This meant that the dominant topic of the BRICS in Johannesburg was whether, but in truth also when and how, to enlarge its membership. Twenty-two aspirant countries are waiting in the wings and according to Cyril Ramaphosa, the South African President, twenty more have expressed an interest in joining. China and Russia have been the most enthusiastic about expanding the BRICS as a tool to increase their global leadership role and influence. Brazil, India and South Africa have been less keen. As smaller powers in a new world order of multiple and newly assertive medium-sized countries, they fear a dilution of their role and influence. Yet, they nonetheless went along with a decision in principle in Johannesburg to enlarge the bloc and issued a first set of invitations.

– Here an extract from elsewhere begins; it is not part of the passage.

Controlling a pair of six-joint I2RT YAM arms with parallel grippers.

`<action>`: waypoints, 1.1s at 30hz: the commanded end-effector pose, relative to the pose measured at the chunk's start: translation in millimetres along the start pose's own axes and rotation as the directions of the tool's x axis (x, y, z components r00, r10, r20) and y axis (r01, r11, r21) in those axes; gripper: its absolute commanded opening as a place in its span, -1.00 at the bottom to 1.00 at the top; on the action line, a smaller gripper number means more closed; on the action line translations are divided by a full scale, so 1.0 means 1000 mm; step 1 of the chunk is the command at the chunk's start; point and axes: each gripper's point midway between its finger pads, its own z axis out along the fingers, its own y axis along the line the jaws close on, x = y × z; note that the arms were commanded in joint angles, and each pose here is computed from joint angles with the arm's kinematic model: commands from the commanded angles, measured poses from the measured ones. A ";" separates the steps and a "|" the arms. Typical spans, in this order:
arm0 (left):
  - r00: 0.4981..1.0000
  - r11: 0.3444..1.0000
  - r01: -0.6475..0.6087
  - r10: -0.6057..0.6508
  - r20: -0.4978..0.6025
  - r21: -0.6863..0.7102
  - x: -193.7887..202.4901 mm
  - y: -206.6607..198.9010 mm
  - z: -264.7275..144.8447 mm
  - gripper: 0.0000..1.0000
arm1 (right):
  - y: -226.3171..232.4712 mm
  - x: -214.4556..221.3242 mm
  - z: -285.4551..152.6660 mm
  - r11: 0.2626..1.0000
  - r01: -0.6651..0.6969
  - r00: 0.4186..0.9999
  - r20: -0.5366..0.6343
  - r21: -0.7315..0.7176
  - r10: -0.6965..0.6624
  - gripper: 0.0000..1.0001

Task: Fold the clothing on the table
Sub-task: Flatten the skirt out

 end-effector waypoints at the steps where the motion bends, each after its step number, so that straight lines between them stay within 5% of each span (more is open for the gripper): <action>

An expansion of the BRICS will convey a sense of momentum and oblige the West to take this grouping more seriously

The BRICS now need to sort out what are the criteria and timelines for selecting new members and who should be invited to join first. In a prefiguration of what the BRICS could look like in the future, Ramaphosa invited a number of other leaders from Africa and beyond to meet with the BRICS leaders at a business forum and other side events. Saudi Arabia, which has heaved away from the West and towards China and Russia in recent times, has long been first in line to join the club. China brokered a normalisation of diplomatic relations between Riyadh and Tehran, and Beijing has become the largest importer of Saudi oil. Saudi Arabia’s entry into the BRICS would give the grouping representation from the Gulf region in addition to Asia, Europe, Latin America and Africa. Although not a fan of enlargement, Brazil insists that if the BRICS doors are opening then Argentina be invited to join too.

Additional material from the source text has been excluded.